Pero…… los ciclistas estamos muy locos y alguien propuso salir a rodar el lunes temprano, antes de ir al ferry de vuelta (10am). Y aquí…. empezó el calvario… nuestra compañera Nataly (italiana) que se tenía que marchar el mismo domingo después de cenar pues ella trabajaba el lunes en Londres, se fué al ferry de las 7 de la tarde y al rato nos llama para decirnos que el ferry ha sufrido un incendio y que se ha cancelado, la tocó ir a otro puerto de la isla y tomar otro ferry, todo un putadón. Pero claro, al día siguiente, nosotros deberíamos tomar ese mismo ferry a las 10am, ¿que pasaría?

No tardarón mucho desde la empresa de los ferrys en enviar un email para informarnos de todo esto y decirnos que nuestro ferry saldría desde otro puerto y a las 12:30am en lugar de las 10:00am. Esto, trastocaba nuestro plan de volver pedaleando desde Lymington a Londres, pues son dos horas y media vitales para una ruta tan larga, pero quedaban esperanzas. Al rato, recibimos otro email, diciendo que el ferry se atrasaba a las 13:30pm, así que adios al plan de volver pedaleando a Londres.

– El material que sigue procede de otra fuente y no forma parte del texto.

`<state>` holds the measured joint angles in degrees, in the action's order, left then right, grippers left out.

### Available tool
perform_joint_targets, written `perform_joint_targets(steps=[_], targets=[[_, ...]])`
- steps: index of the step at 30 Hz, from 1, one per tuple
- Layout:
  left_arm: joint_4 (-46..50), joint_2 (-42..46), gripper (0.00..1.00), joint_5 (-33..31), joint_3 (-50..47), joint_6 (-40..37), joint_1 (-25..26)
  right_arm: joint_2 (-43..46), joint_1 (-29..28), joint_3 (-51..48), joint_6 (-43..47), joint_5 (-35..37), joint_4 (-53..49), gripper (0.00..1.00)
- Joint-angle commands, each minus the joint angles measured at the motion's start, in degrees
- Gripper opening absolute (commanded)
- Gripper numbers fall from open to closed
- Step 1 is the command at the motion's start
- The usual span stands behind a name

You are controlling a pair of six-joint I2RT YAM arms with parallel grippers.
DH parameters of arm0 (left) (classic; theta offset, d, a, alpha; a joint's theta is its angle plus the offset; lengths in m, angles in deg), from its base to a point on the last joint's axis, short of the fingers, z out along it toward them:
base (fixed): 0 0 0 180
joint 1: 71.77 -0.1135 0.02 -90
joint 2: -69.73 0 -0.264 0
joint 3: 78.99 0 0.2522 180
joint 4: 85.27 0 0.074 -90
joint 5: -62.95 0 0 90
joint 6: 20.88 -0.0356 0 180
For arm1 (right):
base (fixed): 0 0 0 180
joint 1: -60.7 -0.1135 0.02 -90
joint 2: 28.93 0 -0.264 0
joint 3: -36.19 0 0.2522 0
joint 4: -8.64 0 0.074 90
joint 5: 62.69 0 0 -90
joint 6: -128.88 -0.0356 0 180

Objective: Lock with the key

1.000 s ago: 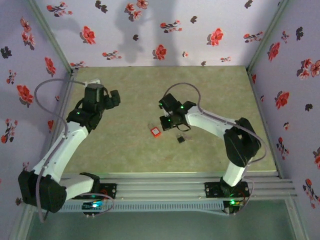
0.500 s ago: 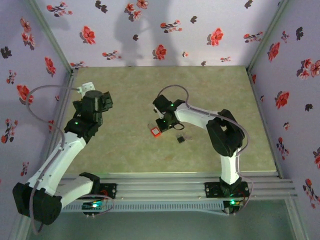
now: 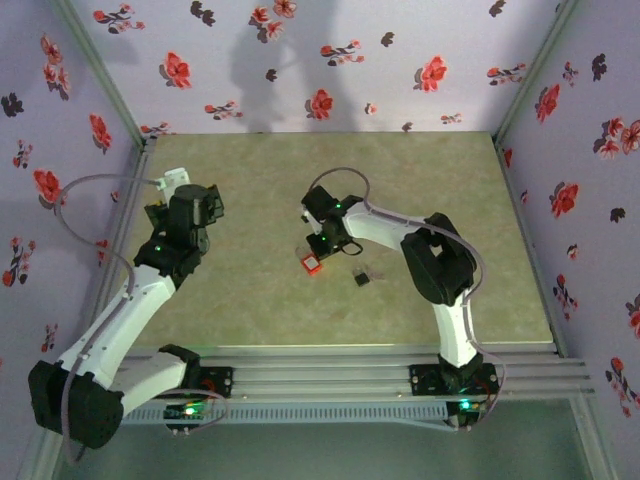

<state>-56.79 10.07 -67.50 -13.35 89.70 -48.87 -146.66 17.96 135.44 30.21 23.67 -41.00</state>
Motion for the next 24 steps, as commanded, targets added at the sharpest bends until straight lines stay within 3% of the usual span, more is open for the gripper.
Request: perform_joint_targets(steps=[1,14,24], targets=[[-2.43,0.43,1.0,-2.27,-0.23,0.03,0.31,-2.07,0.33,2.42,1.61,-1.93,-1.35,0.0],[-3.03,0.6,1.0,-2.11,-0.46,-1.02,1.1,-4.04,0.38,4.08,1.92,-3.1,-2.8,0.0],[-3.46,0.6,1.0,-2.18,-0.66,-1.85,1.38,-3.78,0.42,3.78,1.51,-3.53,-2.83,0.1]])
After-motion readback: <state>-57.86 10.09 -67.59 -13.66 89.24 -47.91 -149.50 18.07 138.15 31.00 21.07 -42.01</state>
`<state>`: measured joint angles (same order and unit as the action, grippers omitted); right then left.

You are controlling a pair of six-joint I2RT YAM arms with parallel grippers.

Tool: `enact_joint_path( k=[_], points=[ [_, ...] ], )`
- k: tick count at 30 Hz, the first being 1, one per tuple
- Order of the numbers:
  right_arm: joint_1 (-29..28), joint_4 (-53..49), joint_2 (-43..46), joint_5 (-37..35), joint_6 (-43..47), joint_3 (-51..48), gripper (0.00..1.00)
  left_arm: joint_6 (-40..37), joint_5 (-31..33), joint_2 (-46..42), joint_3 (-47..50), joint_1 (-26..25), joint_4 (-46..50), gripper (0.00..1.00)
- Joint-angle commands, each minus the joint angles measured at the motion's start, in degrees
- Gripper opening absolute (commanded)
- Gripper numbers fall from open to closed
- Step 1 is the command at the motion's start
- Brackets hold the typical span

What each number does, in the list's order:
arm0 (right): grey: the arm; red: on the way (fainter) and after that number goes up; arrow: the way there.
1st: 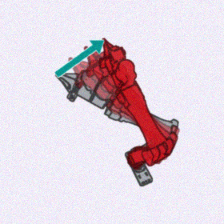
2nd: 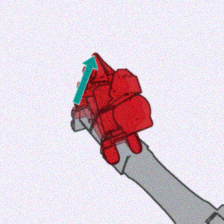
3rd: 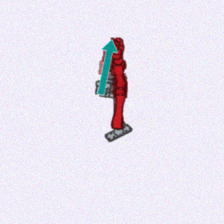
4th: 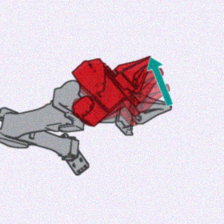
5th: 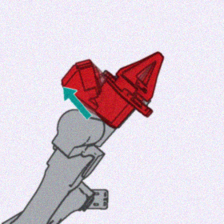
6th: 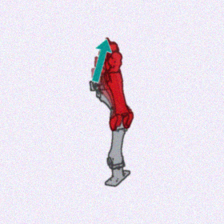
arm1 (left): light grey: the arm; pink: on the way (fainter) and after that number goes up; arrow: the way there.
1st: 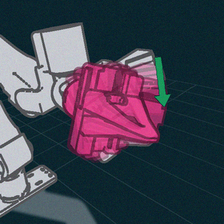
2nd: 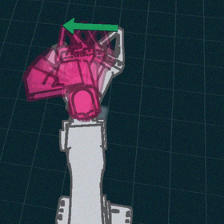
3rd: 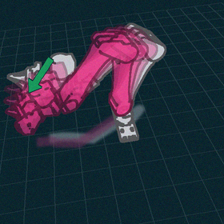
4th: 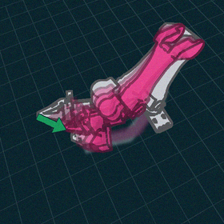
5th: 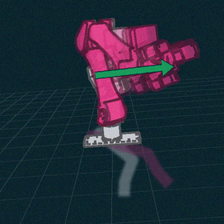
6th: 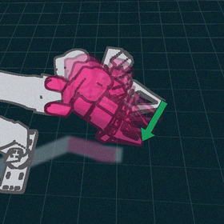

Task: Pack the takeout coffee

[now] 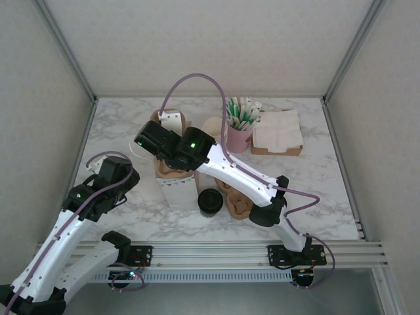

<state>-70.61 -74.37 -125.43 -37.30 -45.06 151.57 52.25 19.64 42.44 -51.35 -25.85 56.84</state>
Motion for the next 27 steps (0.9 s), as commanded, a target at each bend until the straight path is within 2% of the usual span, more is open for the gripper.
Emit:
enact_joint_path(
  k=[1, 14, 27],
  points=[
    [0.6, -1.2, -0.7, 0.4, -2.2, 0.6, 0.28, 0.0, 2.7, -0.4, -1.9, -0.5, 2.7, 0.60],
    [0.7, -4.5, -0.7, -1.2, -5.7, -0.3, 0.25, 0.1, 3.2, -0.4, -1.7, -0.5, 2.7, 0.60],
    [1.6, -7.6, -2.2, -0.8, -9.1, -0.7, 0.29, 0.4, 3.0, -0.2, -1.5, -0.5, 2.5, 0.60]
  ],
)
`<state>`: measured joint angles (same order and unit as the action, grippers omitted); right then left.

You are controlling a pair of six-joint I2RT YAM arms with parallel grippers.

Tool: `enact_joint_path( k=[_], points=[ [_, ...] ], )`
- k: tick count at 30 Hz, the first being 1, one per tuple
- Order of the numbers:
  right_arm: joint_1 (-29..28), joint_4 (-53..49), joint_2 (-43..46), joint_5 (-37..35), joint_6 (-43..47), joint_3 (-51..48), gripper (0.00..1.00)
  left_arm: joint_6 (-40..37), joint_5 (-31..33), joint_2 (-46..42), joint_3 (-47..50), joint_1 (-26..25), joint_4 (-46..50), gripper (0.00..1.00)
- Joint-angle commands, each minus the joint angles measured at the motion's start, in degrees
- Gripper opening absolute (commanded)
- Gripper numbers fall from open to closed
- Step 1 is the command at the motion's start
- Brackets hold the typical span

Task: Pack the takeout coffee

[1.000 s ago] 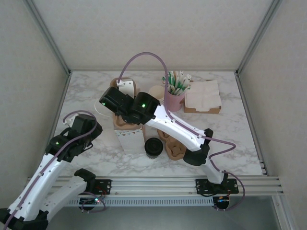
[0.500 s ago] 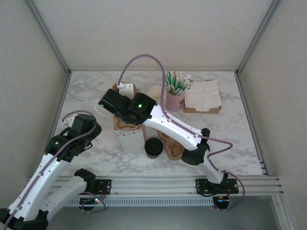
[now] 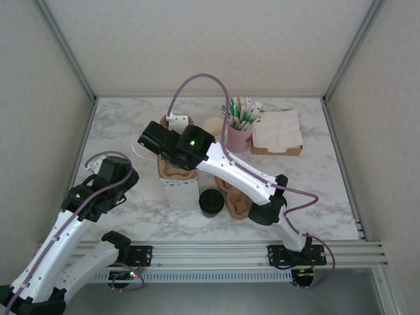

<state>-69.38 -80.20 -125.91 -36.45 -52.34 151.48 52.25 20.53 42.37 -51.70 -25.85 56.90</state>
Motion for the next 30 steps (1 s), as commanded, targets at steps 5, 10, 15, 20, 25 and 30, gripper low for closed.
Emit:
enact_joint_path(
  k=[5, 10, 15, 20, 25, 30],
  points=[
    [0.8, -1.8, -2.5, -0.4, -1.5, -0.7, 0.29, 0.4, 2.3, 0.1, -0.9, -0.5, 2.2, 0.60],
    [0.9, -1.3, -3.4, 0.9, -1.3, -0.8, 0.30, 0.5, 2.4, 0.5, -1.0, -0.5, 2.3, 0.60],
    [1.4, -1.9, -4.5, 2.1, -2.1, -0.8, 0.30, 0.4, 2.5, 0.4, -0.8, -0.4, 2.3, 0.60],
    [1.6, -2.9, -4.8, 1.9, -2.8, -0.8, 0.30, 0.4, 2.6, 0.6, -0.8, -0.4, 2.2, 0.60],
    [1.5, -3.7, -3.9, 2.0, -3.9, -0.8, 0.29, 0.2, 2.8, 0.7, -0.7, -0.5, 2.0, 0.60],
    [1.2, -2.9, -2.5, 2.3, -3.6, -0.7, 0.27, 0.2, 2.8, 0.9, -0.8, -0.5, 2.0, 0.60]
  ],
)
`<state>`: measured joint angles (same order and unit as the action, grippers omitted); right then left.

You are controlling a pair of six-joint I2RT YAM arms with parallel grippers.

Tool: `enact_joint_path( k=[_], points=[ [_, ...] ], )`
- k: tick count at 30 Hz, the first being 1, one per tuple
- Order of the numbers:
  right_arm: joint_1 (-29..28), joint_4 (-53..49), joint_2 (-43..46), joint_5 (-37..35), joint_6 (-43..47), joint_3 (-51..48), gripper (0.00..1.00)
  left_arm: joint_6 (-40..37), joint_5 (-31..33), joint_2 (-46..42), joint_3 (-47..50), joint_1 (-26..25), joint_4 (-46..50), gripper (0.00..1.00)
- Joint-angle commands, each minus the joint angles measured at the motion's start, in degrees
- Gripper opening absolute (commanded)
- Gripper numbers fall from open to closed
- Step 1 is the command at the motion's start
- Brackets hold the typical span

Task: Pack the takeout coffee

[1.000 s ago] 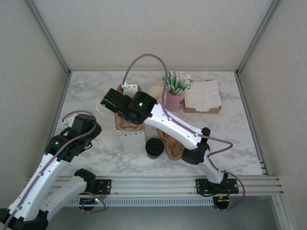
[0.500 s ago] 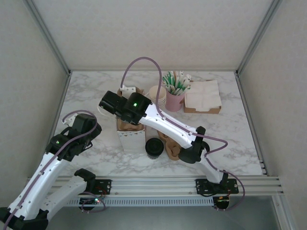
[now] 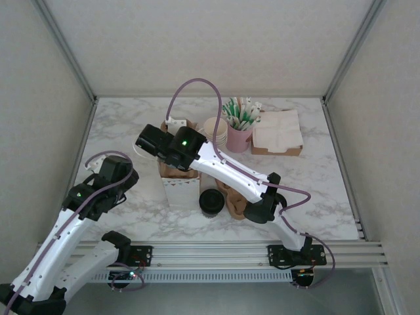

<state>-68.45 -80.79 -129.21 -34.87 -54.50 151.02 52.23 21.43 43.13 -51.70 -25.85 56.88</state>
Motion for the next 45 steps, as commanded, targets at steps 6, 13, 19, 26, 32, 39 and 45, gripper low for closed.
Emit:
enact_joint_path(
  k=[6, 13, 19, 26, 32, 39, 45],
  points=[
    [-0.3, -1.9, 2.2, 0.3, -1.4, -0.3, 0.26, 0.2, 1.9, -0.2, -0.8, -0.5, 2.1, 0.60],
    [-1.0, -0.9, 3.4, -0.5, -0.2, 0.2, 0.25, 0.4, 1.9, -0.2, -0.8, -0.5, 2.4, 0.60],
    [-1.1, -1.7, 4.1, -0.8, 0.2, 0.4, 0.24, 0.4, 1.9, -0.3, -0.7, -0.5, 2.3, 0.60],
    [-1.4, -1.8, 4.8, -0.6, -0.1, 0.8, 0.23, 0.5, 1.7, -0.5, -0.5, -0.5, 2.4, 0.60],
    [-1.4, -3.5, 4.5, 0.5, -1.1, 0.7, 0.23, 0.4, 1.4, -0.3, -0.4, -0.5, 2.1, 0.60],
    [-0.9, -5.0, 3.0, 1.5, -1.3, 0.7, 0.23, 0.4, 1.4, -0.5, -0.2, -0.5, 2.1, 0.60],
    [0.0, -5.7, 2.1, 3.2, -2.1, -0.1, 0.23, 0.5, 1.4, -0.6, -0.2, -0.4, 2.0, 0.60]
  ],
)
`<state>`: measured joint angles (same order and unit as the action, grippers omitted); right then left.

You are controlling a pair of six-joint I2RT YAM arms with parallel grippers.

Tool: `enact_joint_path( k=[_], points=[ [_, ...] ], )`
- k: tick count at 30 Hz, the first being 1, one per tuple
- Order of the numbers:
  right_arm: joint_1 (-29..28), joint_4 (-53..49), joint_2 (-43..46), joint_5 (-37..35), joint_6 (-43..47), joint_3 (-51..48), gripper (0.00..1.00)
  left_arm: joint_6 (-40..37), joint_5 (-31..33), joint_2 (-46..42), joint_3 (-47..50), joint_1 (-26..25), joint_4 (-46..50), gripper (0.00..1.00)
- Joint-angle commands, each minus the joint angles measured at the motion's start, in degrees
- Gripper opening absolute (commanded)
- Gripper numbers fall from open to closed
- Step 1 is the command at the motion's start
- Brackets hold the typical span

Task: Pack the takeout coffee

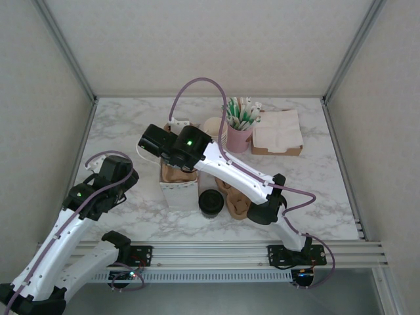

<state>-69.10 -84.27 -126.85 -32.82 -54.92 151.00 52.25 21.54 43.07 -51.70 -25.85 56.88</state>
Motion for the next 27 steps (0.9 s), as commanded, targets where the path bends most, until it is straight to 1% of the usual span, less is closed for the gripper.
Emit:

Y aquí es cuando el loco del grupo dice…. ¿y porque no madrugamos un poco y vamos a pedalear por la isla antes de ir al ferry? Pues dicho y hecho. A las 5am todos en pie para prepararnos, desayunar algo y a las 6am todos sobre la bici para pedalear. Me levante con pocas ganas, pero dije: “Que cojones, cuantas veces voy a tener la oportunidad de pedalear en esta isla? Arriba!!!

Creo que fuímos seis a pedalear por esas carreteras que recorren la costa de la isla. Creo que solo conté 8 o 9 coches en las dos primeras horas de pedaleo y con las subidas y bajadas continuas, disfruté como un enano… eso sí… mis piernas a 5.800 revoluciones por minuto en cada bajada, porque seguía si poder utilizar el plato grande por miedo a romper otra vez la cadena. Se morían de risa al verme pedalear como un loco para poder ir a su velocidad.

Después del paseo de unos 80kms por la isla, nos fuimos a almorzar un poco a un sitio bien chulo, donde el camarero nos atendió como si nos conociera de toda la vida, hasta que nos dijo que él también era ciclista y por lo tanto, eramos amigos, jajaja. Después de recargar la pilas, nos volvimos al hostal, recogimos las cosas y a pedalear otros 25kms hasta el puerto donde nos esperaba el ferry para llevarnos en esta ocasión al puerto de Southampton, donde cogeríamos un tren de vuelta hasta Londres.

 

Aquí os dejo algunas fotos curiosas de la isla.

Resumen de la aventura…… me lo pasé en grande, hicimos buenos kilómetros en las bicis, ha sido una gran experiencia y todo un “campamento intensivo” de Inglés para mejorar mis conocimientos y fluidez.